- [What is required]
Would you please transcribe the listing exactly, with no images?
********
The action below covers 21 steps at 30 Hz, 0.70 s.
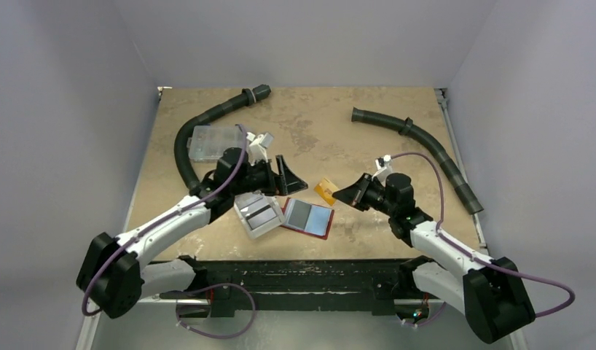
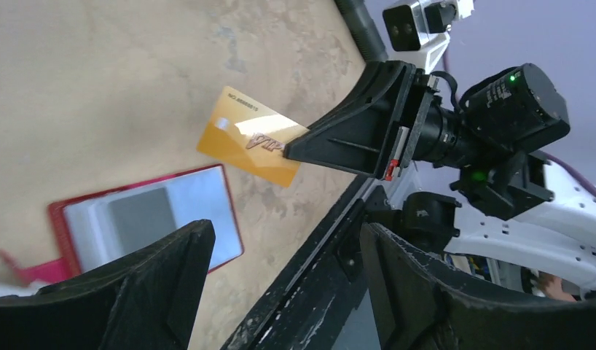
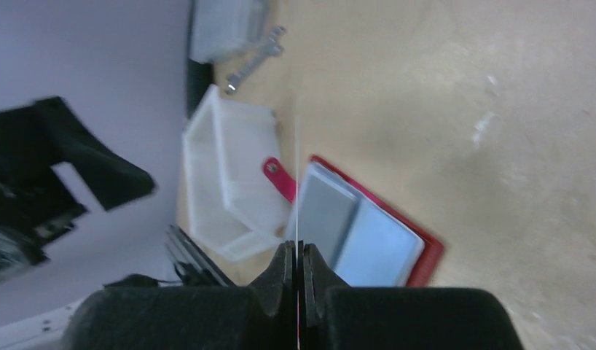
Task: Put the credit cards into the card holder
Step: Pick up the credit card at the corner of the board.
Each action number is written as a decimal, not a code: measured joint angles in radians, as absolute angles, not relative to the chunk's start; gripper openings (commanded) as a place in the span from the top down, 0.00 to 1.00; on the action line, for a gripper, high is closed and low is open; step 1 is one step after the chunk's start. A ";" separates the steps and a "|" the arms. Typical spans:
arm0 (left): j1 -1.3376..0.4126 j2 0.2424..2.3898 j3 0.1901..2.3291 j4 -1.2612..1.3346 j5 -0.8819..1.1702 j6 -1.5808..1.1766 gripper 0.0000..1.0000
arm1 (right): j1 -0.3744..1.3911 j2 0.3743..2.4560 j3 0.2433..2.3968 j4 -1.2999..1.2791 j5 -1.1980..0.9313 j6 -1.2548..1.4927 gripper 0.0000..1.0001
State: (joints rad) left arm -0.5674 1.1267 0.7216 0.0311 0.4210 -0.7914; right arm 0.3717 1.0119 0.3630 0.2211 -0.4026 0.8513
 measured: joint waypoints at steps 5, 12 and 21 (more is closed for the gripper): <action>-0.638 1.256 0.691 0.268 0.458 -0.874 0.22 | 0.371 0.994 0.237 0.590 -0.439 1.069 1.00; -0.678 1.398 0.660 0.521 0.497 -0.996 0.32 | 0.371 0.997 0.157 0.894 -0.434 1.238 1.00; -0.683 1.489 0.656 0.810 0.506 -1.140 0.58 | 0.371 1.063 0.157 1.105 -0.414 1.348 1.00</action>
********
- [Solution for this task]
The action below covers 21 steps at 30 Hz, 0.70 s.
Task: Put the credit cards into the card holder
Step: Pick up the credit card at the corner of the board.
Each action number is written as a decimal, not a code: measured joint angles in radians, as absolute angles, not relative to the chunk's start; gripper openings (commanded) as a place in the span from the top down, 0.00 to 1.00; on the action line, for a gripper, high is closed and low is open; step 1 is one step after the chunk's start. A ";" separates the steps and a "|" the arms. Typical spans:
arm0 (left): j1 -1.3376..0.4126 j2 0.2424..2.3898 j3 0.1901..2.3291 j4 -1.2612..1.3346 j5 -0.8819..1.1702 j6 -1.5808..1.1766 gripper 0.0000..1.0000
arm1 (right): j1 -0.3744..1.3911 j2 0.3743..2.4560 j3 0.2433..2.3968 j4 -1.2999..1.2791 j5 -1.1980..0.9313 j6 -1.2548..1.4927 gripper 0.0000..1.0001
State: (joints rad) left arm -0.5674 1.1267 0.7216 0.0311 0.4210 -0.7914; right arm 0.3717 1.0119 0.3630 0.2211 -0.4026 0.8513
 measured: joint waypoints at steps 5, 12 and 21 (more is closed for the gripper): <action>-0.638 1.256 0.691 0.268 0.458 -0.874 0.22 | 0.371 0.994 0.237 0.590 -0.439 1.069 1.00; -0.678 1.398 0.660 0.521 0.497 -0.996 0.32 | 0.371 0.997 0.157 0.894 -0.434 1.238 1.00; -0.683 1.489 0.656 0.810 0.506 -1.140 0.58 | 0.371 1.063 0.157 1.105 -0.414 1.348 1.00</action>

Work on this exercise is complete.